## [WHAT YOU SHOULD DO]
Below is a listing. Set down exactly the lines from the one containing "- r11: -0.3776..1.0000" through the one containing "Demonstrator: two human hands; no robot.", both ends included, and leave out the rest.

*** Opening of PROVIDED DATA ***

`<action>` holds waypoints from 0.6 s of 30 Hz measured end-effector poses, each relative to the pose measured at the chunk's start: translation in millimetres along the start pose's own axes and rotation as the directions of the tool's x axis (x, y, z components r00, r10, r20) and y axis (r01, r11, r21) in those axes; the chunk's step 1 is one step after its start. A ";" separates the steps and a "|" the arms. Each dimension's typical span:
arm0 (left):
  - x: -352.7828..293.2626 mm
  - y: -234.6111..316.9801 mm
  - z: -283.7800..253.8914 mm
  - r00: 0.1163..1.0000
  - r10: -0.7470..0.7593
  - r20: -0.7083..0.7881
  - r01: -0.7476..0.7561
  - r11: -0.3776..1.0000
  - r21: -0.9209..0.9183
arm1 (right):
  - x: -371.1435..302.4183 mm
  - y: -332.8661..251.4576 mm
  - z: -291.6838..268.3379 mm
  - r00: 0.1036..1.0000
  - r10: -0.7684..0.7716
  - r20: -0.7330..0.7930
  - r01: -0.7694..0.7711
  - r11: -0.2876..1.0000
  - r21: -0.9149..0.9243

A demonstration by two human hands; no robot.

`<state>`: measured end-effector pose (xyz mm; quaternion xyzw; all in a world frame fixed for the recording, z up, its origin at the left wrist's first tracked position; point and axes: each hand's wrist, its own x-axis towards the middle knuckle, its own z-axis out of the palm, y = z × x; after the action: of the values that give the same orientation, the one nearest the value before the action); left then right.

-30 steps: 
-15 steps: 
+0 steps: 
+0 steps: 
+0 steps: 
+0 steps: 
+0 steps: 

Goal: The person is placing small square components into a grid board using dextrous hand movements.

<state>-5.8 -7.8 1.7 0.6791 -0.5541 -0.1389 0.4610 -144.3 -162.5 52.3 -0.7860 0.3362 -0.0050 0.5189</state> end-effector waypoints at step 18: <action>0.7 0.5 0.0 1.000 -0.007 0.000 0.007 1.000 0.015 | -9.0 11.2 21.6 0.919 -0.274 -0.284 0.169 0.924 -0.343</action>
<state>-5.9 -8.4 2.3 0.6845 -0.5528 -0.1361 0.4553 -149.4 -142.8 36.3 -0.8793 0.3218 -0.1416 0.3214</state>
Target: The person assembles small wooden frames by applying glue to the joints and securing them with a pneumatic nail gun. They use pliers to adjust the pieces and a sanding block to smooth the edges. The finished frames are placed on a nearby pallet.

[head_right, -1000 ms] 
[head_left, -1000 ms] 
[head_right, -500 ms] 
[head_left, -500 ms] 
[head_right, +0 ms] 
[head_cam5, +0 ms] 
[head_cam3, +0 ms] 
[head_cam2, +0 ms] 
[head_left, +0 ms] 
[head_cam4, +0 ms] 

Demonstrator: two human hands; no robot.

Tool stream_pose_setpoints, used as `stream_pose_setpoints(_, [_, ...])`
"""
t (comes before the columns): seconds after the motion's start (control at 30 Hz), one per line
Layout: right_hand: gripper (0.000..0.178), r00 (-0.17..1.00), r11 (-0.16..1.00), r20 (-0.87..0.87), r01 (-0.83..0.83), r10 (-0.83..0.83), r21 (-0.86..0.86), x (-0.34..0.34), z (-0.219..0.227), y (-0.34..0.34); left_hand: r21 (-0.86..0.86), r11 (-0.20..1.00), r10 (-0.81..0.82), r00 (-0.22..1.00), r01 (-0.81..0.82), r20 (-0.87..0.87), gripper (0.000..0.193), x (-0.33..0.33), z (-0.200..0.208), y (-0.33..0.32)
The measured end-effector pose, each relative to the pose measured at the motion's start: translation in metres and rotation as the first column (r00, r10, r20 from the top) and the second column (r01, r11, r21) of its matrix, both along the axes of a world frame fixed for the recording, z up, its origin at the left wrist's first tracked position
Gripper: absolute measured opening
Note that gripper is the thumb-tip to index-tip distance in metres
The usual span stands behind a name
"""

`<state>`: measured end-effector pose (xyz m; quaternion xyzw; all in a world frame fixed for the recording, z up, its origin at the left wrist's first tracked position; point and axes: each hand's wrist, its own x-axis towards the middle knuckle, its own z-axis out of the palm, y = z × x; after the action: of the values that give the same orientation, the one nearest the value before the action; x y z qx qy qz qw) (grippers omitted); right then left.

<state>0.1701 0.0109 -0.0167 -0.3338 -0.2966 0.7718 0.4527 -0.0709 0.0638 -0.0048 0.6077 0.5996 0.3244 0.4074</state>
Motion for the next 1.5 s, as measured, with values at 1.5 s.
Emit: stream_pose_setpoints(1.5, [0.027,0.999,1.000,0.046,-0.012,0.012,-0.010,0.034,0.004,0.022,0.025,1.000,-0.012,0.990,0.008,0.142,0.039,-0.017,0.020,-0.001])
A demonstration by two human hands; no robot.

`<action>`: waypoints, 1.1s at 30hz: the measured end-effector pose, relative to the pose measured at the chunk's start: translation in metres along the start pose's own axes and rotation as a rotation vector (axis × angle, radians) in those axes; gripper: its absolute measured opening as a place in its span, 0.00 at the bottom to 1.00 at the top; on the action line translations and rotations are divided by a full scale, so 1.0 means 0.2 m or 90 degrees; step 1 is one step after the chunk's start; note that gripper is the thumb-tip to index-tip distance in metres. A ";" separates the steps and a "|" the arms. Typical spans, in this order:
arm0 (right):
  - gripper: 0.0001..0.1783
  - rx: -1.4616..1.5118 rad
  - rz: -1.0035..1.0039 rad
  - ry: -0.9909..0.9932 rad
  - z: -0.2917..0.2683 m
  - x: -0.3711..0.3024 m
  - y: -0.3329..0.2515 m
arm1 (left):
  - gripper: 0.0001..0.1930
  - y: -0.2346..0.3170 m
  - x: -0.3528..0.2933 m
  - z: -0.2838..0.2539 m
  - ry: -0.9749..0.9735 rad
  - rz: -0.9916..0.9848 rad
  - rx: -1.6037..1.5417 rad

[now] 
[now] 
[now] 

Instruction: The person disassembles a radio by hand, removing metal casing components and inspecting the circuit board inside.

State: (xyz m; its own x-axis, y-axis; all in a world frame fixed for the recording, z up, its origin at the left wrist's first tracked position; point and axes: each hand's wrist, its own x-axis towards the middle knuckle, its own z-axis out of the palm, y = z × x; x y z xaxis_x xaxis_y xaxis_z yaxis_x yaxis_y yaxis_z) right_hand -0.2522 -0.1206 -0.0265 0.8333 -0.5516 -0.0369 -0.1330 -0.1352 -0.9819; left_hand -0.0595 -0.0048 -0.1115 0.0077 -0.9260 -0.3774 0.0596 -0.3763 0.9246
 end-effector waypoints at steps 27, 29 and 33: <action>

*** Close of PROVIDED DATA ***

## [SOLVED PROBLEM]
  - r11: -0.3776..1.0000
  - r21: -0.9209..0.9183
arm1 (right):
  - x: -371.1435..302.4183 mm
  - y: -332.8661..251.4576 mm
  - z: -291.6838..268.3379 mm
  - r00: 0.1036..1.0000
  - r10: -0.7684..0.7716
  - r20: -0.7330..0.7930
  - r01: -0.7694..0.7711
  - r11: -0.2876..1.0000
  - r21: -0.9149..0.9243

A demonstration by two human hands; no robot.

`<state>`: measured end-effector pose (xyz mm; quaternion xyzw; all in a world frame fixed for the recording, z up, its origin at the left wrist's first tracked position; point and axes: each hand's wrist, its own x-axis towards the middle knuckle, its own z-axis out of the palm, y = z × x; after the action: of the values that give the same orientation, the one nearest the value before the action); left then right.

-30 steps: 
-15 steps: 
+0 steps: 
+0 steps: 
+0 steps: 
+0 steps: 
+0 steps: 

Goal: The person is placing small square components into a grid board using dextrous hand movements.

<state>-5.8 -7.8 1.7 0.6791 -0.5541 -0.1389 0.4610 -144.3 -162.5 52.3 -0.7860 0.3362 -0.0050 0.5189</state> end-effector waypoints at step 18: <action>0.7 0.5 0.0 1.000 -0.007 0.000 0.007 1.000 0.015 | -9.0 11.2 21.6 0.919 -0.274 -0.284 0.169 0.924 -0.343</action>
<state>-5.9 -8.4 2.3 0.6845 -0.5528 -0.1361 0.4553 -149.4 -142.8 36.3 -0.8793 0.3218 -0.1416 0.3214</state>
Target: The person assembles small wooden frames by applying glue to the joints and securing them with a pneumatic nail gun. They use pliers to adjust the pieces and a sanding block to smooth the edges. The finished frames are placed on a nearby pallet.

[head_right, -1000 ms] 
[head_left, -1000 ms] 
[head_right, -500 ms] 
[head_left, -500 ms] 
[head_right, +0 ms] 
[head_cam5, +0 ms] 
[head_cam3, +0 ms] 
[head_cam2, +0 ms] 
[head_left, +0 ms] 
[head_cam4, +0 ms] 

Demonstrator: two human hands; no robot.

This answer requires nothing further.